● Work to be completed
Retype, word for word, each line between the lines holding "The text here" and "Spatial labels for", inclusive, and leave the rest of the data alone.

● Exercise data
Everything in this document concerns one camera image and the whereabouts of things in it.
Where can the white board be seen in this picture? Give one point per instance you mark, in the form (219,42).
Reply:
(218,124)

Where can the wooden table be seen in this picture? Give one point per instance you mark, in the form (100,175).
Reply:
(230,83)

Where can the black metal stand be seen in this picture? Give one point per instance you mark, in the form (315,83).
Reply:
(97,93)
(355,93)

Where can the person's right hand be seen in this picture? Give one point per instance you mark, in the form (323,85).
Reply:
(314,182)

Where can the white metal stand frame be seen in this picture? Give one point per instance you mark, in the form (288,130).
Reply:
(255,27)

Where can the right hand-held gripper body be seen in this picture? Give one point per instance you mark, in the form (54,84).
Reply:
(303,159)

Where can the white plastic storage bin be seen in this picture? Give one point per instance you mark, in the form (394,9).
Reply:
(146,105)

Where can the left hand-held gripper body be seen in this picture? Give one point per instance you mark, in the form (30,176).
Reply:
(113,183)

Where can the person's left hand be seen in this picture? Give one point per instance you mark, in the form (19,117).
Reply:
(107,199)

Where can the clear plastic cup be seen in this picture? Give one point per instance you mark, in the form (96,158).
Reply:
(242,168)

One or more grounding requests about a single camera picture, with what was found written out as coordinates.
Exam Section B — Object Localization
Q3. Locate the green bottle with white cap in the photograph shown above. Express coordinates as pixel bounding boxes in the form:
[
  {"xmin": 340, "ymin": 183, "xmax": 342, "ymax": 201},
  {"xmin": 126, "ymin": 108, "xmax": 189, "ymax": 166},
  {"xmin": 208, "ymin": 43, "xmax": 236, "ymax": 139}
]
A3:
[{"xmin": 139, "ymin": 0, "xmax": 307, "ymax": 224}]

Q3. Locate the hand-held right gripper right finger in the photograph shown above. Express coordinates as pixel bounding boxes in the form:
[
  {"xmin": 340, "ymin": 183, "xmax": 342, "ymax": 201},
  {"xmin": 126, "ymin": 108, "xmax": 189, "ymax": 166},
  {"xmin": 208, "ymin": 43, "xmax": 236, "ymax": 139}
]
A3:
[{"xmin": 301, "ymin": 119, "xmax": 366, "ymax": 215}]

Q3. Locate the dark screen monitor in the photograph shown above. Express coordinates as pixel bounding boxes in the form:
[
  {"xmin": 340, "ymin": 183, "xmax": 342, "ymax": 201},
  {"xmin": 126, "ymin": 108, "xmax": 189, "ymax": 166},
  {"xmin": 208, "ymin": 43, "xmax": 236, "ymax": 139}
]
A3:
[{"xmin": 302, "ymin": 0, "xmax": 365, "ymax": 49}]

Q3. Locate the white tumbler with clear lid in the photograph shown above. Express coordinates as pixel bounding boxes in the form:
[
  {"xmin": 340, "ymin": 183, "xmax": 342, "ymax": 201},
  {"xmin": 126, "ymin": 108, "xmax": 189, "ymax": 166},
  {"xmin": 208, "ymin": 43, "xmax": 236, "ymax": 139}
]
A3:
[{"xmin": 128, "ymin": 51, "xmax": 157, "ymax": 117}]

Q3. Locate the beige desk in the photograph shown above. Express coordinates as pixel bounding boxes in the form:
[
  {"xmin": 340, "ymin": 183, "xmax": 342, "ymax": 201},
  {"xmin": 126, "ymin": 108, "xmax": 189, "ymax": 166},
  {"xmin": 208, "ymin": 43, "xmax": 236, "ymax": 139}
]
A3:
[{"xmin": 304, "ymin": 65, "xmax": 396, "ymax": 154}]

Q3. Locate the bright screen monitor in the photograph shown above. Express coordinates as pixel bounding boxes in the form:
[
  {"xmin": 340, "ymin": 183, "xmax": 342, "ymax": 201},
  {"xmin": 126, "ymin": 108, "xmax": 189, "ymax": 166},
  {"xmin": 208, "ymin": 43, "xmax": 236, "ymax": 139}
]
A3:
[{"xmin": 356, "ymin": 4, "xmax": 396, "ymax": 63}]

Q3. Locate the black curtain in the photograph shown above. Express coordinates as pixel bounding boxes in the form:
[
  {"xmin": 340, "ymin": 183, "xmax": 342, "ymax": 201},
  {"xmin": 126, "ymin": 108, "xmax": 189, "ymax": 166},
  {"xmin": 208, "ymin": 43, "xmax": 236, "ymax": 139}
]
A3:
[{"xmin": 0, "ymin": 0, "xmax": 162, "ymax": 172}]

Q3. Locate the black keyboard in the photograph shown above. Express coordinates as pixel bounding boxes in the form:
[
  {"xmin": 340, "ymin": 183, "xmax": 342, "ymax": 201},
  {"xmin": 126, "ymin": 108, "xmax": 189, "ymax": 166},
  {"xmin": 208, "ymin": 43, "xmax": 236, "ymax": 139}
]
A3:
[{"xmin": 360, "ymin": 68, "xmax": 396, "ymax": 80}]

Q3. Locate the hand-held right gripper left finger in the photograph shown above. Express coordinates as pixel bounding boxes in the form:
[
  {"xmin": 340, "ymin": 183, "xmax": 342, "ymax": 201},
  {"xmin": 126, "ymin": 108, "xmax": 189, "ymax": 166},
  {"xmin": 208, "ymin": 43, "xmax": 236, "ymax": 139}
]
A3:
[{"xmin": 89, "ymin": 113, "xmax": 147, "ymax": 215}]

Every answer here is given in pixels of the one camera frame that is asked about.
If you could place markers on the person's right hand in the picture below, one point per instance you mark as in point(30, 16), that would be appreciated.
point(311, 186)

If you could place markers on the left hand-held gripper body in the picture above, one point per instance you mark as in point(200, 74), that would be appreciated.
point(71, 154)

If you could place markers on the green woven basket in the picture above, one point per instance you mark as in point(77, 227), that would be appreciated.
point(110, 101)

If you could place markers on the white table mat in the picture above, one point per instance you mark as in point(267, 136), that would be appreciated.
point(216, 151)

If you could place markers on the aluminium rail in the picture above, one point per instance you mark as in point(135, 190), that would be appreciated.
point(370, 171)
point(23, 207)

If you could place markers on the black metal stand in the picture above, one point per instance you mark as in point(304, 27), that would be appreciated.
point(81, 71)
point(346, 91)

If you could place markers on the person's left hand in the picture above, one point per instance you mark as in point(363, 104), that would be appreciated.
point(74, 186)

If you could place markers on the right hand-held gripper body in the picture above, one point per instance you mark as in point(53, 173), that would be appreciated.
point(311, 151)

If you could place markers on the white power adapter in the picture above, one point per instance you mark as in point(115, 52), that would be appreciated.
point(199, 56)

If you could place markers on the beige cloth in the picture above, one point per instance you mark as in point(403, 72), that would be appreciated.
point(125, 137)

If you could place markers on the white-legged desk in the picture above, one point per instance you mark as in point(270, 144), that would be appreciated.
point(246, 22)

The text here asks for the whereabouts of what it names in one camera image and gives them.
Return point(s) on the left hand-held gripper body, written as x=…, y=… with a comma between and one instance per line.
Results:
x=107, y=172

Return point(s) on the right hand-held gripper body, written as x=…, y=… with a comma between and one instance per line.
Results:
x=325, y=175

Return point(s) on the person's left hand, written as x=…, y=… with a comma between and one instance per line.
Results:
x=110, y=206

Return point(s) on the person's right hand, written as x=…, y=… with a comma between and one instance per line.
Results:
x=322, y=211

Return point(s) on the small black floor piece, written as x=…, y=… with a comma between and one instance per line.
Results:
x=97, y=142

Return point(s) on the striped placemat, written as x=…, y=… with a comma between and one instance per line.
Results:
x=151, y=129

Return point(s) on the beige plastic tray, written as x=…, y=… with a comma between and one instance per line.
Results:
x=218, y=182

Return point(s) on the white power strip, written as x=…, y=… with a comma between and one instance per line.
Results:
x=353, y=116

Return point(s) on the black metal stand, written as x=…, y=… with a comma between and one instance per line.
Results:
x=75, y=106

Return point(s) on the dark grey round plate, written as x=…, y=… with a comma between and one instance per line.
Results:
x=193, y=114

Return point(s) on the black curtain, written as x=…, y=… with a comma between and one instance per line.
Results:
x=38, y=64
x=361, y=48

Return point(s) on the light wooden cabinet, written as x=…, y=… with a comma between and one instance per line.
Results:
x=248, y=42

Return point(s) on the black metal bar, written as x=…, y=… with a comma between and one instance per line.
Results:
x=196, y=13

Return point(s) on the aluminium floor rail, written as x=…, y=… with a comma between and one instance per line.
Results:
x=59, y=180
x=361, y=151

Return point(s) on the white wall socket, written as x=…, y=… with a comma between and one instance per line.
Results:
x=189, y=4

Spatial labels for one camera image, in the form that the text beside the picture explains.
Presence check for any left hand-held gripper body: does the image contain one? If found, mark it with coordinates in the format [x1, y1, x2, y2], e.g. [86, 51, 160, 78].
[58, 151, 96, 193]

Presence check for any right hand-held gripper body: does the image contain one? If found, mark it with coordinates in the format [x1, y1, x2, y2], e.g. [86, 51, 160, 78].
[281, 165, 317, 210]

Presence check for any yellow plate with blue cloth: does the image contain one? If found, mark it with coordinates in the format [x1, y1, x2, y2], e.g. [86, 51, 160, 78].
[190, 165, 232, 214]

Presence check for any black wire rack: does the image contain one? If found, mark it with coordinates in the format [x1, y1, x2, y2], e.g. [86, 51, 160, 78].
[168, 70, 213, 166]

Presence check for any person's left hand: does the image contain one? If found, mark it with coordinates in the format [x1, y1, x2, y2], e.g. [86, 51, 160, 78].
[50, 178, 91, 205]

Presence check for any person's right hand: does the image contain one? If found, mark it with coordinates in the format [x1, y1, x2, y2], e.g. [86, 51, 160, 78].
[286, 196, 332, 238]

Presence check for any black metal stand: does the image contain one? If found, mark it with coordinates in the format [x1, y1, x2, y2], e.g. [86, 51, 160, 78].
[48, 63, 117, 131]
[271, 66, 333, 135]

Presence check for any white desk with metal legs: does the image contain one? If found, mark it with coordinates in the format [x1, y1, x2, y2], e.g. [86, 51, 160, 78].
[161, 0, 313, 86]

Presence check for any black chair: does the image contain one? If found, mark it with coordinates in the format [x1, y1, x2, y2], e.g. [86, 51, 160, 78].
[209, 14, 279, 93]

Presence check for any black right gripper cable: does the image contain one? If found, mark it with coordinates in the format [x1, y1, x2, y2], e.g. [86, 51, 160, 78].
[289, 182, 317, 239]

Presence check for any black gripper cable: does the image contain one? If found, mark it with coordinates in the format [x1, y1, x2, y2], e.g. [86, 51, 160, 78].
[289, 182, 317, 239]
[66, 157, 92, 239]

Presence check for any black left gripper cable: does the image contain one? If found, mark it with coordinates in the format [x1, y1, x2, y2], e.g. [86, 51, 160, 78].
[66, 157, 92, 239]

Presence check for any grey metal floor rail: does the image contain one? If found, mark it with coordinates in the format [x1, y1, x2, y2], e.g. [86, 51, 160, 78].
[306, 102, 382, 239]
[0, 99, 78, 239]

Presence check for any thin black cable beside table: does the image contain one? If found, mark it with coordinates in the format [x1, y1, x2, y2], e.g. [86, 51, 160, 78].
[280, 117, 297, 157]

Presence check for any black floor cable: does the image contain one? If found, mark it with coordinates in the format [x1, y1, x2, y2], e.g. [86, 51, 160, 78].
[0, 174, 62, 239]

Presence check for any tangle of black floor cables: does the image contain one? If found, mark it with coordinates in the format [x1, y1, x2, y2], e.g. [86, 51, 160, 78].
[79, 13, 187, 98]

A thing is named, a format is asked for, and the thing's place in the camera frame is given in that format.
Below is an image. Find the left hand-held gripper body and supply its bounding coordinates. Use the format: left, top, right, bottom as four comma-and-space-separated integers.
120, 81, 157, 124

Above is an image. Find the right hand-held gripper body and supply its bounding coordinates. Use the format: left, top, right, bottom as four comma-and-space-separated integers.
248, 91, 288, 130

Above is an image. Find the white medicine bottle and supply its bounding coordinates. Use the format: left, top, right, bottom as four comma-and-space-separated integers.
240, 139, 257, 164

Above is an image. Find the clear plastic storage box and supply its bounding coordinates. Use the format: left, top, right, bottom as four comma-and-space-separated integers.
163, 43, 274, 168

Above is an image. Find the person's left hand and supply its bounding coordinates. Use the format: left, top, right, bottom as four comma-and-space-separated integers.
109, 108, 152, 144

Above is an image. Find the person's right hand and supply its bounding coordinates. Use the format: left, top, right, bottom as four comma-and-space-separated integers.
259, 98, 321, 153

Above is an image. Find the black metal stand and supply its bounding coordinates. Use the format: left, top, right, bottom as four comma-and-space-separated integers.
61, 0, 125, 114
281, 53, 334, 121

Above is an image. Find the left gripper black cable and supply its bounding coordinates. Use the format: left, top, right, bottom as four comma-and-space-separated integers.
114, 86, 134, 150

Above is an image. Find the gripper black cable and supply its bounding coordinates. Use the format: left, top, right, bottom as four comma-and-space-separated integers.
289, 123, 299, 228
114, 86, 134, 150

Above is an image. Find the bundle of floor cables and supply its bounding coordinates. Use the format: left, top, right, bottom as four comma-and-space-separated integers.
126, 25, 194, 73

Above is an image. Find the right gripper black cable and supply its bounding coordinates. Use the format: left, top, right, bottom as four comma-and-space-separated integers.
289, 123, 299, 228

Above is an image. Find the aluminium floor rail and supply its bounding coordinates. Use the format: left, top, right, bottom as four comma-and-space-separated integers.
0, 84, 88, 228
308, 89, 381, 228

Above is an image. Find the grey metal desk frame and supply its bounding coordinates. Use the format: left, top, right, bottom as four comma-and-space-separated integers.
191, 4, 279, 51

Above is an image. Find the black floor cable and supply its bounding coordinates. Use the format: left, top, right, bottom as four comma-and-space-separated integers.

● Answer section
The text here asks for the whereabouts of what it names in one camera image and gives them.
Return point(s) on the left hand-held gripper body, written as x=…, y=… with a comma between and one instance per line.
Results:
x=107, y=172

Return point(s) on the right hand-held gripper body, written as x=…, y=… with a comma between and one instance per line.
Results:
x=325, y=175

Return point(s) on the person's left hand, written as x=…, y=… with a comma between and one instance per line.
Results:
x=110, y=206

Return point(s) on the person's right hand, written as x=…, y=… with a comma between and one instance per line.
Results:
x=322, y=211

Return point(s) on the small black floor piece, written as x=…, y=… with a comma between and one instance per line.
Results:
x=97, y=142

Return point(s) on the striped placemat, written as x=…, y=… with a comma between and one instance per line.
Results:
x=151, y=129

Return point(s) on the beige plastic tray, written as x=…, y=… with a comma between and one instance per line.
Results:
x=218, y=182

Return point(s) on the white power strip, written as x=…, y=… with a comma between and one instance per line.
Results:
x=353, y=116

Return point(s) on the black metal stand, written as x=…, y=… with a comma between and one instance per line.
Results:
x=75, y=106

Return point(s) on the dark grey round plate, written as x=…, y=… with a comma between and one instance per line.
Results:
x=193, y=114

Return point(s) on the black curtain, written as x=…, y=… with a comma between and one instance per line.
Results:
x=38, y=64
x=361, y=48

Return point(s) on the light wooden cabinet, written as x=…, y=… with a comma between and one instance per line.
Results:
x=248, y=42

Return point(s) on the black metal bar, written as x=…, y=… with a comma between and one instance per line.
Results:
x=196, y=13

Return point(s) on the aluminium floor rail, written as x=…, y=… with a comma between and one instance per line.
Results:
x=59, y=180
x=361, y=151

Return point(s) on the white wall socket, written as x=…, y=… with a comma between and one instance per line.
Results:
x=189, y=4

Spatial labels for one camera image, in the form that the text beside the picture explains.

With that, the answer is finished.